Rating: Summary: Perhaps his best book & a great gift for the enlightened Review: James Baldwin is in my opinion the greatest writer of the late twentieth century. Another Country proves it. The passion that is so richly concentrated in this book can only be described as powerful enough to change your view of the world. An excellent gift for enlightened friends.
Rating: Summary: Still relevant today Review: James Baldwin was a man who was able to capture the essence of so many aspects of life because he actually lived them. Homosexuality, racism, alchoholism, and being an American. Another Country is just as much a reality check for the United States today as it ever was. And reality is very hard for most people to deal with. I had my book club read it and no one could finish it because it was so disturbing to them, all for different reasons. I read it twice. I have never read a book, put it down and just said "YES!"
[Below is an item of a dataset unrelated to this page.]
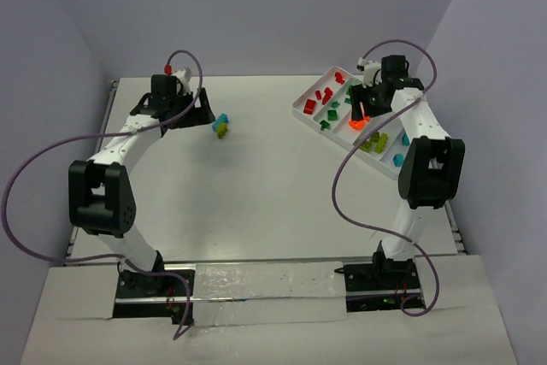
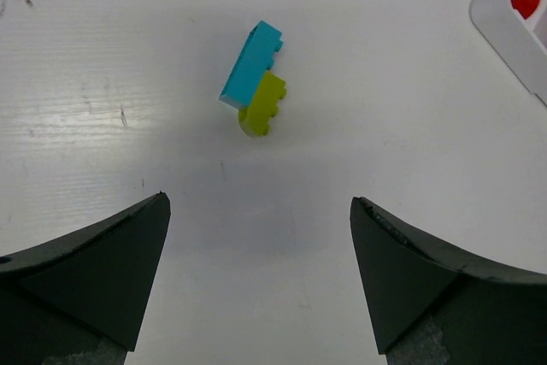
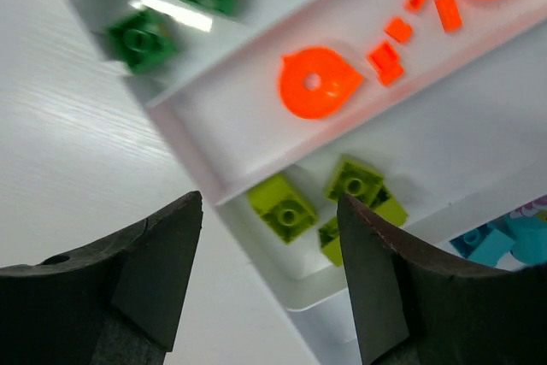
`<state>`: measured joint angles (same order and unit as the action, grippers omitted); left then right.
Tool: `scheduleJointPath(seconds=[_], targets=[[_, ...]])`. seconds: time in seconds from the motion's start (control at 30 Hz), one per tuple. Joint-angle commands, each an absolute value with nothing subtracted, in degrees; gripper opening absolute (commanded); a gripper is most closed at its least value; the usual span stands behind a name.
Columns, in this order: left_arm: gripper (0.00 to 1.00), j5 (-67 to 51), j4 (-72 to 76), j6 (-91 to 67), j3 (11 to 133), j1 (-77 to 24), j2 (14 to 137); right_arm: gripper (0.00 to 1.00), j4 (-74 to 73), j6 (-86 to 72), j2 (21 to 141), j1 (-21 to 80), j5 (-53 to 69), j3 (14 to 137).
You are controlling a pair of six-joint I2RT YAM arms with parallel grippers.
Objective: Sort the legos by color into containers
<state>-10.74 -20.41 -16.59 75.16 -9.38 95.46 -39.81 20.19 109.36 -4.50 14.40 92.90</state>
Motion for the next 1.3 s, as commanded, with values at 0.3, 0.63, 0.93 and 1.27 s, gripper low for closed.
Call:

Rating: Summary: Amazing Review: James Baldwin's "Another Country" is a powerful book that attacks issues of race and love from an extremely different angle. I have never felt prejudiced against homosexuals, yet, I never quite realized all sorts of things that this book tackles. It broadened my perspective and it allowed me to step in the oppressed's state of mind and brought fascinating questions forward. I suggest this book for people with an open mind towards what love really is, but I fear it would revolt close-minded bigots.
Rating: Summary: A Deep and Emotional Experience Review: Like many of the other reviewers of this book, when I began to read this book I truly believed my mind to be as open as it could be. 400 pages later, I was on my way to a whole new spectrum of thought and perception about racial and sexual identity. This book made me cry 10 or 15 times and I became so attached to all of the characters that I found myself scouring the internet when I finished in the vain hope that Baldwin had written another book that picked up the stories of their lives at some point in the future. Unfortunately, it seems as though he did not, but that's life...a snapshot of time that means whatever it means to anyone who happens to observe it in action or in history. This book really taught me something about love, hate, struggle, and really gave me my first opportunity to view the world from the eyes of a gay African American man. No book could ever capture that experience fully, but this one at least gave me an idea of what it might be like, and I found myself as drawn into the allure of exploring a completely different lifestyle as much as the characters inside were.
I absolutely loved this book and it definitely had a positive impact on my life. I'm sure that sounds cliche, but it really did teach me more than a thing or two about human beings and gave a great snapshot of the '50s, much like On The Road by Jack Kerouac, but from a very different perspective.